Завершая заседание редколлегии, Кочетов с трудом сдерживал себя. Он заявил, что роман «Не хлебом единым» - отступление от соцреализма, вредная книга, он, Кочетов, решительно расходится с большинством выступавших в его оценке.
Но после такого обсуждения напечатать рецензию Дорофеева Кочетов не мог.
Редколлегия закончилась, все начали расходиться. Странное дело, чувства торжества мы не испытывали. Понимали, что Кочетов не забудет нам своего поражения, что жизнь в газете ожидает нас нелегкая, спуска нам не будет. Видимо, понимал это и Овечкин, в коридоре он подошел к нам попрощаться:
- Вам, ребята, я не завидую, а сам я в эту «кочетовку» больше ни ногой.
И действительно, в газете он больше не появлялся, а через несколько месяцев вышел из редколлегии.
До него это сделал Всеволод Иванов - после того, как была напечатана статья Дмитрия Еремина, громившая второй выпуск альманаха «Литературная Москва». На сей раз Кочетов уже не собирал для ее обсуждения редколлегии, а от Всеволода Иванова, возражавшего против публикации этой статьи, отмахнулся. Это было последней каплей, переполнившей чашу терпения Иванова. Он и до этого порывался уйти, а после появления статьи Еремина обратился в редколлегию и секретариат с резким письмом: «Редактор газеты, тов. Кочетов, не желает считаться с мнением отдельных членов редколлегии, тем самым низводя их участие в работе на уровень даже не совещательный, а всего лишь «говорительный»… Ввиду того, что я не могу работать с товарищем Кочетовым, еще раз прошу редколлегию «Литературной газеты» снять мою фамилию как члена редколлегии».
Дроздовы идут в атаку
Дело, разумеется, было не в одном Кочетове.
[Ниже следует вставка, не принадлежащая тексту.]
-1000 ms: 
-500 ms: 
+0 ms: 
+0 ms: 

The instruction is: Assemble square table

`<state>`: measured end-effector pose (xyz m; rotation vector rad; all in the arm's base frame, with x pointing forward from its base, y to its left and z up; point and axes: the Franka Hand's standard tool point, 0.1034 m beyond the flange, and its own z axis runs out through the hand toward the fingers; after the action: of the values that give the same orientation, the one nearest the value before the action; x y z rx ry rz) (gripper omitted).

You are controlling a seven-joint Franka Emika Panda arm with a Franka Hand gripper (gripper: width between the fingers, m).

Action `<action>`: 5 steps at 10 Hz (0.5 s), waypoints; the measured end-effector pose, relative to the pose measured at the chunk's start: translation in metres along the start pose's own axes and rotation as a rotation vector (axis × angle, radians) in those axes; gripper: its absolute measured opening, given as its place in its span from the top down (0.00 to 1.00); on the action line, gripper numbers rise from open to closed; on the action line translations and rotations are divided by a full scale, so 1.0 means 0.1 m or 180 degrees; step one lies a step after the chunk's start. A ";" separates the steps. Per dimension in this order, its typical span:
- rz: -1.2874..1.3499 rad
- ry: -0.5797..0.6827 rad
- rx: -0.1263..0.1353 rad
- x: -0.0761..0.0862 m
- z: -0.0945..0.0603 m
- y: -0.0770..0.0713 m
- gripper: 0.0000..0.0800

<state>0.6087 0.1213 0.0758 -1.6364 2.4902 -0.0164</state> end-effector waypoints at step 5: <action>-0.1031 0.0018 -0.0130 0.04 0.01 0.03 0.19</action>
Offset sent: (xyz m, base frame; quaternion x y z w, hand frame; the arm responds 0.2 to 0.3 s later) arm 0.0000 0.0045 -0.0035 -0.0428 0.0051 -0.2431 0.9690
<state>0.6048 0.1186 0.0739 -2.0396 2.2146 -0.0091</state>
Вряд ли бы он стал так самоуправствовать, не имея одобрения и поддержки в высших сферах…
К этому времени наследники Сталина стали оправляться от шока, вызванного докладом Хрущева, политическая атмосфера в стране сгущалась, реакция готовилась к контрнаступлению - ждали удобного момента и подходящего повода, чтобы приступить к реставрации сталинизма с чуть обновленным, подкрашенным фасадом (эта стратегическая цель определяла действия всех «охранителей» на протяжении нескольких десятилетий вплоть до нынешнего времени). А в такой ситуации какой-нибудь повод непременно да найдется или его создадут - не тот, так другой.
Для литературных «ястребов» поводом для истерической кампании против подготовляемого «прогрессистами» (это словечко было тогда в ходу) идеологического конца света - так они изображали сложившуюся в литературе ситуацию - явилось обсуждение романа Дудинцева. Оно было необычайно многолюдным, толпа жаждавших попасть на обсуждение, осаждала ЦДЛ. Придя заблаговременно, я с приглашением и удостоверением «Литературной газеты» едва пробился в зал, который был уже переполнен, яблоку негде упасть, сидели на лестнице, стояли на хорах. Правда, дубовый зал, где происходило обсуждение, вмещал немного народа, новое здание ЦДЛ еще не было построено. В донесениях наверх - а готовых немедленно «сигнализировать» было хоть отбавляй - это стечение народа было представлено чуть ли не как кем-то организованный шабаш антисоветских сил.
Но главным «компроматом» выставлялось выступление Константина Паустовского. Глухим, хрипловатым, тихим голосом он рассказал о своих впечатлениях от круиза вокруг Европы на теплоходе «Победа», кажется, первой такого рода туристической поездки, во время которой ему довелось наблюдать вблизи представителей «нового правящего класса». Они были как две капли воды похожи на дудинцевского Дроздова: «Рабочие, интеллигенты, писатели и актеры занимали второй и третий класс, а первый класс и люкс - сплошные Дроздовы - замы министров и номенклатурщики, - говорил Паустовский. - Они поражали нас своей спесью и диким невежеством… Говорят, что Дроздовы просто чинуши, нет, это не чинуши. У нас в стране безнаказанно существует и процветает новая каста хищников и собственников, циников и мракобесов, которые, не стесняясь, вели погромные антисемитские разговоры… Они узурпировали себе право и власть говорить от имени народа… Я не собираюсь говорить о литературных достоинствах или недостатках романа Дудинцева. Дело сейчас не в этом. Роман Дудинцева - крупное общественное явление. Это первое сражение с дроздовыми. На дроздовых наша литература должна обрушиться всей силой своего гнева, пока дроздовы не исчезнут из нашей действительности. Поэтому меня несколько смутили услышанные здесь слова, в которых я уловил оттенок благодушия, слова о том, что дроздовщина - это не так уж страшно, что это вчерашний день. Ничего подобного. Дроздовых - тысячи».